---------- DATA UNDER STUDY
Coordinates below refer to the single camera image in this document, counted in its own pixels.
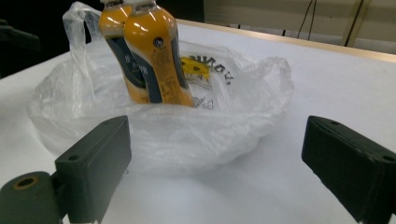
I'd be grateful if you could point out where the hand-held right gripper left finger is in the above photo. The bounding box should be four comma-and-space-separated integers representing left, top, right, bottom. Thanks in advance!
54, 115, 133, 224

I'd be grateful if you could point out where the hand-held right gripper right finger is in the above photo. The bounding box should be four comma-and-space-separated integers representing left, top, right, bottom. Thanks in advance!
301, 115, 396, 224

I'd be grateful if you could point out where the clear plastic bag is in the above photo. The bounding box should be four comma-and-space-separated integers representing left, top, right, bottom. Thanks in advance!
26, 1, 295, 175

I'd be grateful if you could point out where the orange drink bottle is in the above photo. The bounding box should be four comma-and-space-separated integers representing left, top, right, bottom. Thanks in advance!
98, 0, 151, 105
122, 0, 194, 108

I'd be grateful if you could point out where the white table cover sheet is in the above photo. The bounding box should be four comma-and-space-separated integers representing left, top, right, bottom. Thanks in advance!
0, 22, 396, 224

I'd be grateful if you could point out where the black curtain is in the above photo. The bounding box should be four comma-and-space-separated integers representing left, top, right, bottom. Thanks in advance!
0, 0, 205, 79

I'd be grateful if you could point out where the thin black wall cable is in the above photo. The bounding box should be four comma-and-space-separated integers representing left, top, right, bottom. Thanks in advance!
297, 0, 312, 40
307, 0, 318, 41

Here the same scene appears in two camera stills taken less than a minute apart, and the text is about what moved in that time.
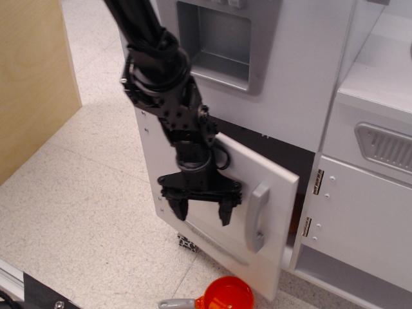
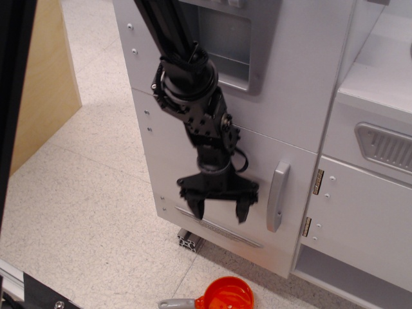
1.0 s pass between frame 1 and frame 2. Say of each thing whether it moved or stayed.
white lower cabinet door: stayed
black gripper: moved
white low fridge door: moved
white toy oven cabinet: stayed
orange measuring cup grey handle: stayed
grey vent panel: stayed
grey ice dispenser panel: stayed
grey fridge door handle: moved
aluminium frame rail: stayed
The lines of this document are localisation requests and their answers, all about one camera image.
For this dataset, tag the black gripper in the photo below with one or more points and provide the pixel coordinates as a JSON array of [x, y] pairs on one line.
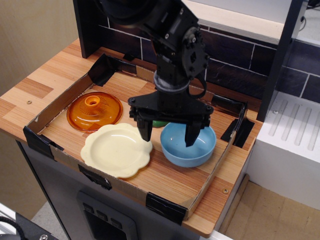
[[166, 107]]

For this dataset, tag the light blue bowl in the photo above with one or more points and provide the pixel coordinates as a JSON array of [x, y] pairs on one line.
[[173, 145]]

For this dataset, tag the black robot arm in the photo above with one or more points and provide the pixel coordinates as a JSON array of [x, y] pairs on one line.
[[180, 57]]

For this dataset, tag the cream scalloped plate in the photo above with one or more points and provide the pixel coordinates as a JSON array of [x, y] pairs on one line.
[[117, 150]]

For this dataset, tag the cardboard fence with black tape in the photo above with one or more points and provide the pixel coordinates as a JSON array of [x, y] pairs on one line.
[[181, 195]]

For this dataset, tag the purple toy eggplant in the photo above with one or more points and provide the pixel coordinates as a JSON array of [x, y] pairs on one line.
[[159, 124]]

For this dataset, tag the orange transparent pot lid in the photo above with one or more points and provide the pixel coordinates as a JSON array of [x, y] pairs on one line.
[[91, 111]]

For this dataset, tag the grey oven control panel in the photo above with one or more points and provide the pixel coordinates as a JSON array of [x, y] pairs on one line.
[[106, 223]]

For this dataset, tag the white ridged sink drainboard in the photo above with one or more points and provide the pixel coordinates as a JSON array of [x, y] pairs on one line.
[[285, 157]]

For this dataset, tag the light wooden shelf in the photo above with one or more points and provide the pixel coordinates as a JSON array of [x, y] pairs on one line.
[[237, 23]]

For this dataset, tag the dark vertical post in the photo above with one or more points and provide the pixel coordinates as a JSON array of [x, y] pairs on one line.
[[290, 32]]

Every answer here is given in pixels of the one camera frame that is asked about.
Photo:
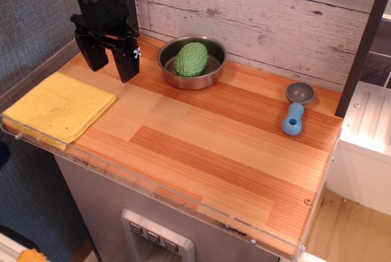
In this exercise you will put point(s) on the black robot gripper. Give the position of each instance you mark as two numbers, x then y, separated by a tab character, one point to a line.
106	17

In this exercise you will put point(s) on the blue handled grey spoon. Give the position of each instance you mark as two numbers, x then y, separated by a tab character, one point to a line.
298	94

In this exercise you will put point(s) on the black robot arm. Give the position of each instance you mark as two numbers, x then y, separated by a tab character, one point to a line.
108	25

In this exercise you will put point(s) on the yellow folded cloth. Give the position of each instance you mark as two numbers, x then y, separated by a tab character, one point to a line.
58	110

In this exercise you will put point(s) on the green bumpy toy fruit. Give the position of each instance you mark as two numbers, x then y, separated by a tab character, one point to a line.
191	60

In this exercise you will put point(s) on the clear acrylic edge guard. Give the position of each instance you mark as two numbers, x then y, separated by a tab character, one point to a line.
101	190

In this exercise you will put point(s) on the toy fridge water dispenser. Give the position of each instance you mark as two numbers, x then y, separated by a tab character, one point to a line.
151	241

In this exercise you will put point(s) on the orange object bottom left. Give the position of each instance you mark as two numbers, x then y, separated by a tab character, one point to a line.
31	255

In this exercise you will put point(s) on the steel pot with handle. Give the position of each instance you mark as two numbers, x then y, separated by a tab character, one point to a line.
160	73

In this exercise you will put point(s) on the dark right vertical post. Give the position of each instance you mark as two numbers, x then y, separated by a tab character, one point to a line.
--------------------
**WORK TASK**
Restate word for word the lines above, beginning with the one that contains "In this exercise you will put point(s) on the orange" and ending with the last line.

**REPLY**
In this exercise you will put point(s) on the orange object bottom left. Give the position of each instance you mark as two numbers, x then y, separated by a tab character, one point to a line.
31	255

In this exercise you will put point(s) on the steel pot with handle. Give the position of each instance you mark as two numbers, x then y, separated by a tab character, one point to a line.
160	73

In this exercise you will put point(s) on the dark right vertical post. Give the position of each instance you mark as two numbers, x then y, separated by a tab character, one point to a line.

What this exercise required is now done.